WHAT TO PRODUCE: Please repeat every line below exactly, from the first to the last.

++++ SOURCE RECORDS ++++

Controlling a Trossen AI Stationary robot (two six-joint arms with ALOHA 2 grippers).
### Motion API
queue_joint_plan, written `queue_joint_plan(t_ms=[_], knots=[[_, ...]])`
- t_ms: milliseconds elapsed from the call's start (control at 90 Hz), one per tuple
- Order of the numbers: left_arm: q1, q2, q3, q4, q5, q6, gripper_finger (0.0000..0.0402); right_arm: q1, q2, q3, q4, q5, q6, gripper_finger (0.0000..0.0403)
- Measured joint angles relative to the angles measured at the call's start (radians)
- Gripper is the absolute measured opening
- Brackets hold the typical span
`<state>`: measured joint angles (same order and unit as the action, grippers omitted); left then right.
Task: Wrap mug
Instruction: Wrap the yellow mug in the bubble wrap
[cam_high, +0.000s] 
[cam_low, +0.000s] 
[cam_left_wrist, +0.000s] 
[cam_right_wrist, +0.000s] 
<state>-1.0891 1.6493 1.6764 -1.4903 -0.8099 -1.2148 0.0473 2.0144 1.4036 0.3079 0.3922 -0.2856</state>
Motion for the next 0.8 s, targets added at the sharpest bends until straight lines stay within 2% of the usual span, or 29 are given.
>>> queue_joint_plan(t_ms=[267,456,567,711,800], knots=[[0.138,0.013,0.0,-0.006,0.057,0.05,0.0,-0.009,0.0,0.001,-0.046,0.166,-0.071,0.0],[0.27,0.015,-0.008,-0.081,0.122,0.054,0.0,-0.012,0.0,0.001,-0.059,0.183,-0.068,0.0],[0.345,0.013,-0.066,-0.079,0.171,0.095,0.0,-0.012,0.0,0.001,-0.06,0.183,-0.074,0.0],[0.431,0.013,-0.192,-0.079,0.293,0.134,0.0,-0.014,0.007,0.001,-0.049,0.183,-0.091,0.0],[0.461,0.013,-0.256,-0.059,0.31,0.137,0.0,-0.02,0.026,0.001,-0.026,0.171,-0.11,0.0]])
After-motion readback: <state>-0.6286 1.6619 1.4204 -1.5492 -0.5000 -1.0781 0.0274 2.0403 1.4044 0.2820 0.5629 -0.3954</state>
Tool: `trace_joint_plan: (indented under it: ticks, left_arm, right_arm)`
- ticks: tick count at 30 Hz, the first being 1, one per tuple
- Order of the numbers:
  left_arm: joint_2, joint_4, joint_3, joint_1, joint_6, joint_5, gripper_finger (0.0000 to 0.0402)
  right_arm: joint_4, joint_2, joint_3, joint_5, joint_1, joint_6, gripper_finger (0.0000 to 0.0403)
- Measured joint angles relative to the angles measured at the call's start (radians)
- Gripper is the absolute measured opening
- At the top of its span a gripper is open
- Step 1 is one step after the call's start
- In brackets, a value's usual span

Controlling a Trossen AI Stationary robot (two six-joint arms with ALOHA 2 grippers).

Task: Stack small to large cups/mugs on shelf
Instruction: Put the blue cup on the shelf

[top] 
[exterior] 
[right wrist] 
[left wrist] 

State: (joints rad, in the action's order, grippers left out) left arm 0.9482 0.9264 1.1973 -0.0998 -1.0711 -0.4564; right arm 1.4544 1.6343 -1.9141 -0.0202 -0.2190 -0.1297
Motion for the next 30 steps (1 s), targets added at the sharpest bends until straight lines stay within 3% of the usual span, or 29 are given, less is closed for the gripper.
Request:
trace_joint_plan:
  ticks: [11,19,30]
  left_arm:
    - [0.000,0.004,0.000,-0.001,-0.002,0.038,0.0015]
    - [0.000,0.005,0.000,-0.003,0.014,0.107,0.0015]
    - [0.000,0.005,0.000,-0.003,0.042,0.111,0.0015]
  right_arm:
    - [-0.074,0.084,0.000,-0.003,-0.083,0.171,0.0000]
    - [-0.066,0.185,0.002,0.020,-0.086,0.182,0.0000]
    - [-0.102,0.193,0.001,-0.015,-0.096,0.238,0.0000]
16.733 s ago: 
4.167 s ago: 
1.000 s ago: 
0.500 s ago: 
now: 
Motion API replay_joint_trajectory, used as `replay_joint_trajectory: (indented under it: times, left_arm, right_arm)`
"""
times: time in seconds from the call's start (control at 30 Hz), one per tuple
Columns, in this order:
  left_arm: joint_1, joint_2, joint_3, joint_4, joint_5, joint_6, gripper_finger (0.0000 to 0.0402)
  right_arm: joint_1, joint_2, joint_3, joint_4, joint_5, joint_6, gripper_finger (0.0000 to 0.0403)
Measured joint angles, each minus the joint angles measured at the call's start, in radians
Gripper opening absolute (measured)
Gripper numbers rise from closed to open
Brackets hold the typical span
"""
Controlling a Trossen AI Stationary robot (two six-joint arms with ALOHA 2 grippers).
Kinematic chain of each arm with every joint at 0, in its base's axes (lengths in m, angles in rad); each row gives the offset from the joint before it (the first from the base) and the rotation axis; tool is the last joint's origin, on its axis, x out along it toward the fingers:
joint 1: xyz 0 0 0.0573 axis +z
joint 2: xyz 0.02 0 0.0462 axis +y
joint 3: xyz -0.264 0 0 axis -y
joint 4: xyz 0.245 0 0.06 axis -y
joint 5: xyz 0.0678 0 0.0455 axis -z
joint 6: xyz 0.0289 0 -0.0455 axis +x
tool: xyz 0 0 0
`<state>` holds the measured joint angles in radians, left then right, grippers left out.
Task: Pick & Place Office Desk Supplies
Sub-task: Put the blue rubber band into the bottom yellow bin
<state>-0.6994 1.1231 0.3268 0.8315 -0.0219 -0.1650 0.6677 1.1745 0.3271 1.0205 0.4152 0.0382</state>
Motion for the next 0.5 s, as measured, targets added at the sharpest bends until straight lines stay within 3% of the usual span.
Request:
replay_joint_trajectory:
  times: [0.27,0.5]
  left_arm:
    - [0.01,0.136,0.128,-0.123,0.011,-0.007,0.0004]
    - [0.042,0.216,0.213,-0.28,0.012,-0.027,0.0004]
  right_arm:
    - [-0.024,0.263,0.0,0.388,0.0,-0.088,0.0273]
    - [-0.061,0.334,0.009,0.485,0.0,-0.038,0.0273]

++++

EXPECTED OUTPUT:
Controlling a Trossen AI Stationary robot (two six-joint arms with ALOHA 2 grippers).
### Motion API
queue_joint_plan, written `queue_joint_plan(t_ms=[_], knots=[[_, ...]])`
- t_ms: milliseconds elapsed from the call's start (control at 90 Hz), one per tuple
- Order of the numbers: left_arm: q1, q2, q3, q4, q5, q6, gripper_finger (0.0000..0.0402); right_arm: q1, q2, q3, q4, q5, q6, gripper_finger (0.0000..0.0403)
- Measured joint angles relative to the angles measured at the call's start (radians)
- Gripper is the absolute measured opening
- Brackets hold the typical span
`<state>`: measured joint angles (same order and unit as the action, grippers omitted); left then right.
Task: Wrap mug
Instruction: Wrap the yellow mug in the bubble wrap
[cam_high, +0.000s] 
[cam_low, +0.000s] 
[cam_left_wrist, +0.000s] 
[cam_right_wrist, +0.000s] 
<state>-1.0891 1.6493 1.6764 -1.4903 -0.8099 -1.2148 0.0473 2.0144 1.4036 0.3079 0.3922 -0.2856</state>
Motion for the next 0.8 s, targets added at the sharpest bends until straight lines stay within 2% of the usual span, or 29 are given.
>>> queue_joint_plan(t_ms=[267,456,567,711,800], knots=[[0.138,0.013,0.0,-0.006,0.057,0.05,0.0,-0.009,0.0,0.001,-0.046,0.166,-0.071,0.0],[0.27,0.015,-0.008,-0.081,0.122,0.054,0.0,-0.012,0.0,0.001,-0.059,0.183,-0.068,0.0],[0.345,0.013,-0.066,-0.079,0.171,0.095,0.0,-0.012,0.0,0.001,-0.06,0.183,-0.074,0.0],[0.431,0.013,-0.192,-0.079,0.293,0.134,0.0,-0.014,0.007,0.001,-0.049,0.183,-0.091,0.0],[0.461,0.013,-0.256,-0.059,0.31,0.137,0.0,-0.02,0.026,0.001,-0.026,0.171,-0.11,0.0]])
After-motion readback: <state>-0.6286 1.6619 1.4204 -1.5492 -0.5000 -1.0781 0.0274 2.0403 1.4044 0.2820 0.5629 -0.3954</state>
Tool: `trace_joint_plan: (indented under it: ticks, left_arm, right_arm)`
- ticks: tick count at 30 Hz, the first being 1, one per tuple
- Order of the numbers:
  left_arm: joint_2, joint_4, joint_3, joint_1, joint_6, joint_5, gripper_finger (0.0000 to 0.0402)
  right_arm: joint_4, joint_2, joint_3, joint_5, joint_1, joint_6, gripper_finger (0.0000 to 0.0403)
- Measured joint angles relative to the angles measured at the call's start (radians)
- Gripper is the absolute measured opening
- At the top of its span a gripper is open
- Step 1 is one step after the call's start
- In brackets, a value's usual span

Controlling a Trossen AI Stationary robot (two six-joint arms with ALOHA 2 grippers).

Task: Stack small to large cups/mugs on shelf
Instruction: Put the blue cup on the shelf

[top] 
[exterior] 
[right wrist] 
[left wrist] 

State: (joints rad, in the action's order, grippers left out) left arm 0.9482 0.9264 1.1973 -0.0998 -1.0711 -0.4564; right arm 1.4544 1.6343 -1.9141 -0.0202 -0.2190 -0.1297
Motion for the next 30 steps (1 s), targets added at the sharpest bends until straight lines stay within 3% of the usual span, or 29 are given, less is closed for the gripper.
Request:
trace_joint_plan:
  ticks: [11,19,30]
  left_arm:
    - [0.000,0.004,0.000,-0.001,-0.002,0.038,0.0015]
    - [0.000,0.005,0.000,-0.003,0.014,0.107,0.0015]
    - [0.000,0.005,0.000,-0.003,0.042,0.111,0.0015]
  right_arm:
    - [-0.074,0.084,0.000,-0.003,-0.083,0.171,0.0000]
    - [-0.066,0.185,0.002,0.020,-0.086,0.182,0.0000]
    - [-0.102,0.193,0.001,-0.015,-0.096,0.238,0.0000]
16.733 s ago: 
4.167 s ago: 
1.000 s ago: 
0.500 s ago: 
now: 
Motion API replay_joint_trajectory, used as `replay_joint_trajectory: (indented under it: times, left_arm, right_arm)`
"""
times: time in seconds from the call's start (control at 30 Hz), one per tuple
Columns, in this order:
  left_arm: joint_1, joint_2, joint_3, joint_4, joint_5, joint_6, gripper_finger (0.0000 to 0.0402)
  right_arm: joint_1, joint_2, joint_3, joint_4, joint_5, joint_6, gripper_finger (0.0000 to 0.0403)
Measured joint angles, each minus the joint angles measured at the call's start, in radians
Gripper opening absolute (measured)
Gripper numbers rise from closed to open
Brackets hold the typical span
"""
Controlling a Trossen AI Stationary robot (two six-joint arms with ALOHA 2 grippers).
Kinematic chain of each arm with every joint at 0, in its base's axes (lengths in m, angles in rad); each row gives the offset from the joint before it (the first from the base) and the rotation axis; tool is the last joint's origin, on its axis, x out along it toward the fingers:
joint 1: xyz 0 0 0.0573 axis +z
joint 2: xyz 0.02 0 0.0462 axis +y
joint 3: xyz -0.264 0 0 axis -y
joint 4: xyz 0.245 0 0.06 axis -y
joint 5: xyz 0.0678 0 0.0455 axis -z
joint 6: xyz 0.0289 0 -0.0455 axis +x
tool: xyz 0 0 0
`<state>` holds the measured joint angles in radians, left then right, grippers left out.
Task: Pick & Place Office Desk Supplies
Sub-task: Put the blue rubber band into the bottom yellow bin
<state>-0.6994 1.1231 0.3268 0.8315 -0.0219 -0.1650 0.6677 1.1745 0.3271 1.0205 0.4152 0.0382</state>
Motion for the next 0.5 s, as measured, targets added at the sharpest bends until straight lines stay within 3% of the usual span.
Request:
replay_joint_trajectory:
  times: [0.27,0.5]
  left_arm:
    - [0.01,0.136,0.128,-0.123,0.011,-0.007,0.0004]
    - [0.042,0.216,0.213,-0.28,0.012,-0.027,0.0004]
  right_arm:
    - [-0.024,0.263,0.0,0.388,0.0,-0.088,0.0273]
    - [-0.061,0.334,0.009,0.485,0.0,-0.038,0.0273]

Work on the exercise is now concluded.